▸ TASK BRIEF: Report how many lines in the entries below hold the word "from". Your answer is that number alone.

[Items listed in a dataset]
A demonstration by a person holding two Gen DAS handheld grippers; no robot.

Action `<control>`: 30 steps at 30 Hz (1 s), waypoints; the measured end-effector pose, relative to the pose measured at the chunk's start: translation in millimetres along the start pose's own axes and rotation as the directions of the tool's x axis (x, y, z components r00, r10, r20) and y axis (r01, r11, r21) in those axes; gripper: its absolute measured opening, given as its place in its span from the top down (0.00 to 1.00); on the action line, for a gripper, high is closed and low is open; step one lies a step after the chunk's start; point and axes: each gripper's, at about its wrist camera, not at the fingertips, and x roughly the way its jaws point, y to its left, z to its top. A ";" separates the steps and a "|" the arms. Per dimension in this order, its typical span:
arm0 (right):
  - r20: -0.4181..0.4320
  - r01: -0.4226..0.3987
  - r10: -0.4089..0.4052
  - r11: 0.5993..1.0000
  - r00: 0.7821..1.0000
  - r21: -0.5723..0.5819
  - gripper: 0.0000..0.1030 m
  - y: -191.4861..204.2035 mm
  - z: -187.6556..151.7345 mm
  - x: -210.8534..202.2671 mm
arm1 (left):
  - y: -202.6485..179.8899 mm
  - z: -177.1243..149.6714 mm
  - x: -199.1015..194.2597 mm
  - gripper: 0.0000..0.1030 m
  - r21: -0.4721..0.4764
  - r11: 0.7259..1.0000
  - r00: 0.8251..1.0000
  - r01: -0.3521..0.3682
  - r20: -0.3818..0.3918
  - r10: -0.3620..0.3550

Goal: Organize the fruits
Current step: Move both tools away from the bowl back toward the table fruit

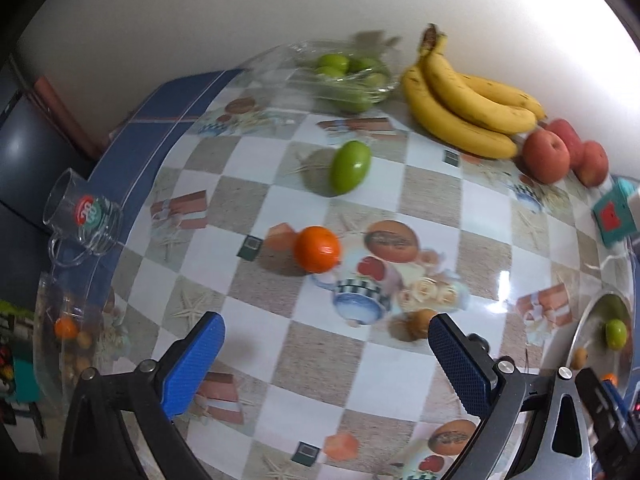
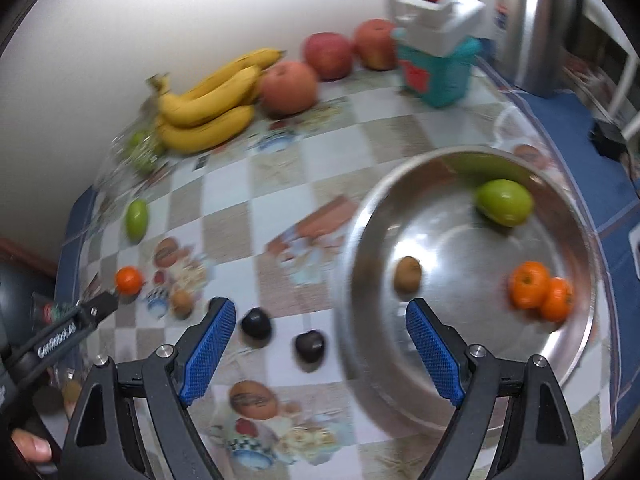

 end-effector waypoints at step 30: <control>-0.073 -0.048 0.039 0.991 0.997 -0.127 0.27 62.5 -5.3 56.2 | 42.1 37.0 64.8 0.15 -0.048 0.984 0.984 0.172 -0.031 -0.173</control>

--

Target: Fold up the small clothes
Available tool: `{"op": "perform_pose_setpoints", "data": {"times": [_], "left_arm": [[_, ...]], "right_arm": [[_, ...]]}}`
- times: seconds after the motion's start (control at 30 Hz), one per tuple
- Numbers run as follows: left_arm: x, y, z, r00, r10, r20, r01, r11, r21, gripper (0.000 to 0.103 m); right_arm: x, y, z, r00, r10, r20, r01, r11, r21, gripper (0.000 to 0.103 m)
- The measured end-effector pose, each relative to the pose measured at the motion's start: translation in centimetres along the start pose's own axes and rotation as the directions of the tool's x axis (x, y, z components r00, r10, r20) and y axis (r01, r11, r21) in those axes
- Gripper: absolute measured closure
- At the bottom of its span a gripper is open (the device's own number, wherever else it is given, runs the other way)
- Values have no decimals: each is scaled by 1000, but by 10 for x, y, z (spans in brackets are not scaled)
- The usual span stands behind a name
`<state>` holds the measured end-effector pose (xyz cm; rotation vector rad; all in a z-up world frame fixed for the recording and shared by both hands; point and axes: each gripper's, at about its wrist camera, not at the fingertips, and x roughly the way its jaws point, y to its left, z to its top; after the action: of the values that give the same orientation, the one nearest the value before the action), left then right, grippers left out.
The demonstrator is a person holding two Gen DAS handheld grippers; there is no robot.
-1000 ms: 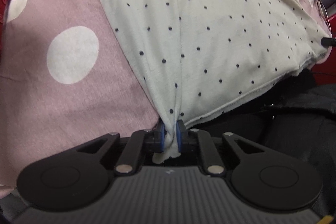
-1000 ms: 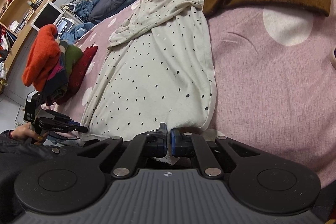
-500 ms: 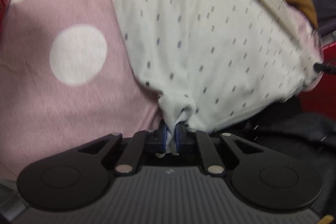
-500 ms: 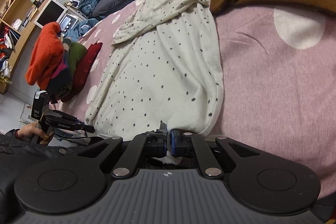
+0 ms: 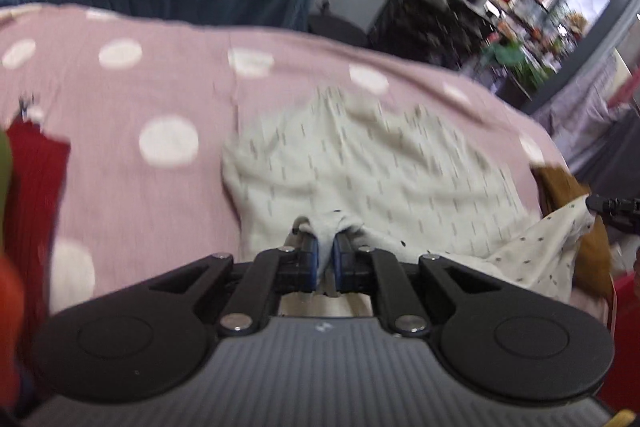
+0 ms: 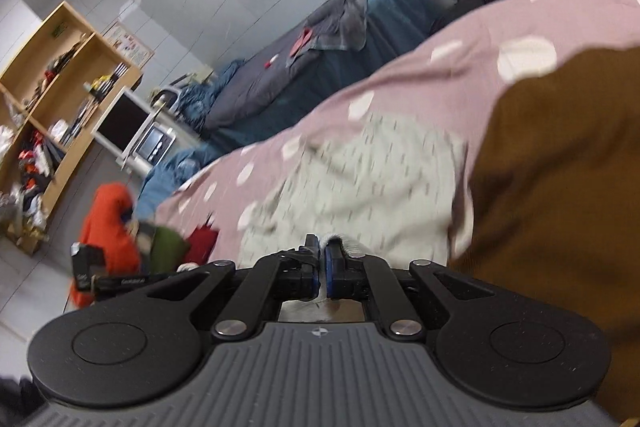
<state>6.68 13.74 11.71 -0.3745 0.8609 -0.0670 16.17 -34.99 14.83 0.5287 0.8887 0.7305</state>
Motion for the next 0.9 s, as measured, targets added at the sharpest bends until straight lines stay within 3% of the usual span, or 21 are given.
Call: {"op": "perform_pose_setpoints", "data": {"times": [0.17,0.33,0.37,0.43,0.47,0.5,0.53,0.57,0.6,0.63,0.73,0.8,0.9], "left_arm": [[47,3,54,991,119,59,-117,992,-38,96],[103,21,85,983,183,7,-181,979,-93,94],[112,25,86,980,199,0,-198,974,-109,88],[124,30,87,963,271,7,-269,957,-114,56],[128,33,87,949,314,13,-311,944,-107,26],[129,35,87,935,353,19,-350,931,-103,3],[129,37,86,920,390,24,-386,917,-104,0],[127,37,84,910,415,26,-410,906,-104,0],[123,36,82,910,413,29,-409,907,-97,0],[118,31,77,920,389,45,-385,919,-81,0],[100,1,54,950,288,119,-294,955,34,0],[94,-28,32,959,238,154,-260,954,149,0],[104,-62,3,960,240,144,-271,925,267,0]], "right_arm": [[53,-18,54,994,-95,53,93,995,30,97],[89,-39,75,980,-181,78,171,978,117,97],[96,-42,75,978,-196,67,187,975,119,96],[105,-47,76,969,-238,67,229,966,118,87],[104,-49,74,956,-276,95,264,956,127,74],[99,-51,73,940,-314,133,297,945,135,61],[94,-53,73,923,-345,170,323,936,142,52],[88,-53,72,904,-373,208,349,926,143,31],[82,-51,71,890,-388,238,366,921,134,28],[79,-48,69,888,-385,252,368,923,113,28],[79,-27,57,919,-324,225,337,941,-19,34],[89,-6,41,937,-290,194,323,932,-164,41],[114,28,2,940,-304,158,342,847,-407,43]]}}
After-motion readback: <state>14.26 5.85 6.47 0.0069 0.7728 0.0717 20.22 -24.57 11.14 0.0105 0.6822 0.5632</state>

▸ RESPONSE TO THE EXERCISE: 2